By the way, have you ever considered putting shrimp in your tank? I know the apisto's will hunt for them but you have so much cover that maybe it could work?


----------



## johnwesley0 (Feb 23, 2021)

marple said:


> Nice! You sure got a lot of hiding places. I imagine the apisto's will love your tank. Too bad for the other adults.
> 
> So cool you have been able to realise this with just lighting as the only tech thing. I've read that without water circulation it can be quite tricky to get it working properly, especially in bigger tanks.. Do you have an idea what makes it work with your tank?


Wow. Thank you! I really appreciate that. If I could pat myself on the back for one thing, I would say it was picking the right species. I knew going in that my NYC soft water would be a continuing problem and that many _apistos_ actually prefer that. And the more I read about the_ A. Borelli, _that they liked still water, that they liked detritus and lots of hiding places - the more they just shouted, "Low Tech!" As I posted, they started breeding right away.

Additionally, I didn't take any chances with the plants. For such a large tank, I thought it was really important to have terrestrials with their "aerial advantage" in there sucking up ammonia/ammonium faster than the beneficial bacteria could convert it to nitrates. Low nitrates are really the key to fewer water changes, IMO. Humble hat back on. LOL.

ETA: Also, I think one reason people prefer circulation in large tanks is to evenly distribute the heat from thermostatic heaters. I get around that by locating the tank in a room that is basically over-heated all year round.


----------



## marple (2 mo ago)

I think you make live a lot easier when you use the circumstances to your advantage.
Even though a challenge from time to time is not a bad thing as well 😀

For what I've read circulation is also important for an even distribution of nutrition to the plants. And for oxygen. I have the idea that oxygenation is the most tricky thing without circulation, but I'm probably biased because I had problems with anaerobic soil and added a powerhead for that reason (among other things). Would love to be able to do without though.
I wonder if it's the combination of well rooting plants and a low amount of fish compared to the number of plants is what makes it work with the oxygen in your tank?
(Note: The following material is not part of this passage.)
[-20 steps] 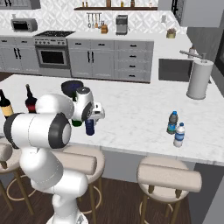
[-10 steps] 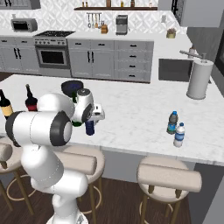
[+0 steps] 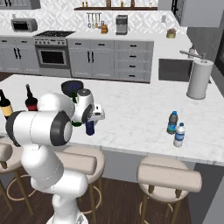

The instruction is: Move the plastic bottles in the middle to the plastics group, and the glass bottles in the middle to the glass group.

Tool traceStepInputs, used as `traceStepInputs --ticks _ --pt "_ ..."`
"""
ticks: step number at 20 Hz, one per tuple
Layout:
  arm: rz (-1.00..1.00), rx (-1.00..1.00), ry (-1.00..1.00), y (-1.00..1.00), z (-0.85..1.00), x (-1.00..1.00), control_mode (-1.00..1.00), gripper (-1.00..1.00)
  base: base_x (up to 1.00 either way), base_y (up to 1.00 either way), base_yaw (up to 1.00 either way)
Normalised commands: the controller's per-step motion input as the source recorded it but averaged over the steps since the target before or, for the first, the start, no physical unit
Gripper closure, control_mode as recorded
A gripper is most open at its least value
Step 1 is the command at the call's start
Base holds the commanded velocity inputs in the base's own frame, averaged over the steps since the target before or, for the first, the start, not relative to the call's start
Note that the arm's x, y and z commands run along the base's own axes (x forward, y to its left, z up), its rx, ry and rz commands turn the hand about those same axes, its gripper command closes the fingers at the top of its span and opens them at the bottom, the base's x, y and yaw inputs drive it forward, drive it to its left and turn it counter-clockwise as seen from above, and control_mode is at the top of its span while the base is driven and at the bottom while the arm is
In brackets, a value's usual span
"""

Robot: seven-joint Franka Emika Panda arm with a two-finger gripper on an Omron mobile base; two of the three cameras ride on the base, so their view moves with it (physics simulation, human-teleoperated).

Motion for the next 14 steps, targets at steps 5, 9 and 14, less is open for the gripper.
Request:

As for the nitrates, would it matter if it was a bit higher? With so much plants it would be consumed immediatly I guess. Probably almost impossible to get a high nitrate with your tank 😄

Not that I'm an expert in anything related to planted tanks, just trying to get it 😅


----------



## johnwesley0 (Feb 23, 2021)

marple said:


> I wonder if it's the combination of well rooting plants and a low amount of fish compared to the number of plants is what makes it work with the oxygen in your tank?


I was much less worried about oxygenation than I was about the nitrification process. The dimensions of the tank are such that the water column is rarely more than 10 or 11 inches high, and the surface area available for the exchange of atmospheric oxygen was pretty generous. But yes, this was never going to be a heavily populated tank; even when it was a community tank, it topped out at 10 small-sized adults.



marple said:


> As for the nitrates, would it matter if it was a bit higher? With so much plants it would be consumed immediatly I guess. Probably almost impossible to get a high nitrate with your tank 😄


Well, the thing that @dwalstad makes clear in her book is that nitrate uptake is always going to be less efficient than ammonium/ammonia uptake in plants, just because of the way their metabolisms work. So yes, you are always going to be in the position of having to compensate for the slow accumulation of nitrates, depending on how much ammonium/ammonia gets left over for the bacteria to further breakdown. I am fortunate to be able to go for about 3 months before the nitrates reach ~40ppm.


----------



## marple (2 mo ago)

That's making it more clear for me, thanx!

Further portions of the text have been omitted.